Tau proteins are proteins that perform the function of stabilizing microtubules. These proteins are abundant in nerve cells and are present to a much lesser degree in oligodendrocytes and astrocytes.
Tau proteins are mainly active in the distal portions of axons where they stabilize microtubules as well as providing flexibility.
The proteins work together with a globular protein called tubulin to stabilize microtubules and aid the assembly of tubulin in the mircrotubules.
Tau proteins achieve their control of microtubule stability through isoforms and phosphorylation.
Tau proteins exist as six different isoforms in brain tissue. These can be distinguished from each other based on their binding domains.
Three of the tau protein isoforms have three binding domains, while three of the proteins have four of these domains. The binding domains are found in the carboxy-terminus in the protein.
They are all positively-charged so they can bind to microtubules which have negative charge.
The tau proteins that have four binding domains are superior at stabilizing microtubules compared with the proteins that only have three binding domains.
The tau protein isoforms are produced through alternative splicing of a single gene called MAPT (microtubule-associated protein tau).
Phosphorylation of tau protein is mediated by several types of protein kinases such as the serine/threonine kinase PKN. Activated PKN phosphorylates tau, which disrupts the organization of microtubules.

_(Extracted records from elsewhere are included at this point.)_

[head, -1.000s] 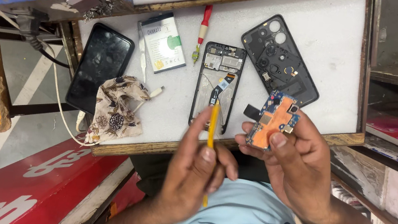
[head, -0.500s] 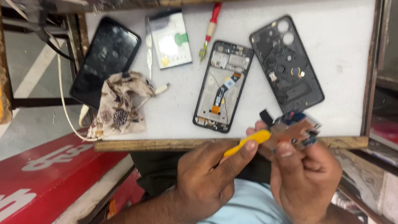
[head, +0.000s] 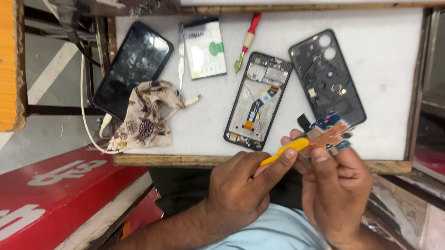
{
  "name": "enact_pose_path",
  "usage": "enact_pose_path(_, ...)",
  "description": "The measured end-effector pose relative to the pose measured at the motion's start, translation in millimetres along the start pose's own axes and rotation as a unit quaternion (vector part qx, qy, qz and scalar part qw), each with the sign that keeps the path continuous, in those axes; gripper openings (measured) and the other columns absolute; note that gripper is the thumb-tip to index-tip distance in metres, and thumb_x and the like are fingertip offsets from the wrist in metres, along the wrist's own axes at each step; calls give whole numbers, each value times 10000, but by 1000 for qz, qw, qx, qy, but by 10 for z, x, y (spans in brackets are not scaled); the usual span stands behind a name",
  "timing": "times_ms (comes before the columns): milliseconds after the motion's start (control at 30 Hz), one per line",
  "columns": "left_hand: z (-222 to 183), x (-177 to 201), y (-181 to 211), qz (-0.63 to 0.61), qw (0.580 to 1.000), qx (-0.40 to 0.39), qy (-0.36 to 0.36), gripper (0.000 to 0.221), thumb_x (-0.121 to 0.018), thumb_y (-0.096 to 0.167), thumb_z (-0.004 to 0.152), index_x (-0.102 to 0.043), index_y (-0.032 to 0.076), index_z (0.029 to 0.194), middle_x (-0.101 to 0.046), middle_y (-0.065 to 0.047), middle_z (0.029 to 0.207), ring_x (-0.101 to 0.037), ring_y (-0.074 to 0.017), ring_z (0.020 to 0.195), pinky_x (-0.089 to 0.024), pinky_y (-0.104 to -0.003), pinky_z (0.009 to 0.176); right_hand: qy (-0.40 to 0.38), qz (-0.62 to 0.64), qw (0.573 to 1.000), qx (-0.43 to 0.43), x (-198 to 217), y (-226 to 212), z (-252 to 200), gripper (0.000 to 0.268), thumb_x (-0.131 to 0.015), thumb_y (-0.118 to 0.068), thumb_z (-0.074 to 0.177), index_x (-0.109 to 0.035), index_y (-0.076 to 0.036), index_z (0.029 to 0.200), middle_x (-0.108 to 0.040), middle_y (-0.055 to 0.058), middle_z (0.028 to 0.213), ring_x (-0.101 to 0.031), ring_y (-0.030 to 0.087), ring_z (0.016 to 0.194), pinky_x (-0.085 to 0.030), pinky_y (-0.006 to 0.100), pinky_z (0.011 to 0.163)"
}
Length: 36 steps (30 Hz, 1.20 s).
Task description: The person cleans a small circuit board with a yellow brush, then places it into a disassembled smartphone chassis. They connect a ribbon cable to the board and adjust the components inside the phone frame.
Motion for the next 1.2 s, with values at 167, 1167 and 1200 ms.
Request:
enact_pose_path(167,-34,-41,20,7,999,-3,38,597,-667,-79,993,-540,143,1532,-634,-125,1022,-643,-257,848,-554,-354,668,-26,-16,1000,-4,-21,67,-13,263,-524,-72,1117,-592,126,1275,-697,269,1224,-716,323,1127,-610,433,1031)
enact_pose_path(1167,-53,-146,-116,7,999,26,17,712,-633,-95,827,-530,89,1508,-644,-129,967,-645,-310,807,-557,-427,699,13,-40,998,-50,83,262,38,266,-537,-63,1097,-608,137,1257,-680,213,1113,-643,239,999,-546,368,903)
enact_pose_path(1200,-114,-151,-104,9,999,31,8,689,-632,-100,850,-535,91,1505,-649,-139,965,-652,-317,808,-559,-429,703,17,-50,996,-65,80,277,0,263,-541,-52,1106,-611,153,1255,-659,207,1078,-606,222,951,-521,358,854)
Point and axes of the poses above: each hand's wrist, its own z-axis towards the middle knuckle, its own x-axis out of the back of the hand, y = z × x, the point moved 7 cm from there along z, towards the middle knuckle
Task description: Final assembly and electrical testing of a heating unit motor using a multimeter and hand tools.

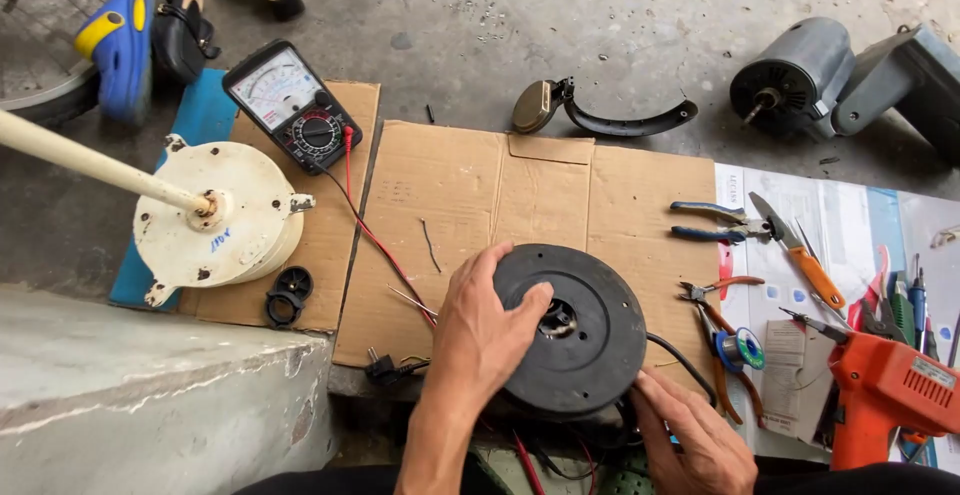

Hyperphosphorylation of tau proteins can cause the helical and straight filaments to tangle (referred to as neurofibrillary tangles). These tangles contribute to the pathology of Alzheimer’s disease.
When a brain affected by Alzheimer’s disease is examined, all six isoforms of tau are often found hyperphosphorylated in paired helical filaments.
Deposits of abnormal aggregates enriched with tau isoforms have also been reported in some other neurodegenerative diseases.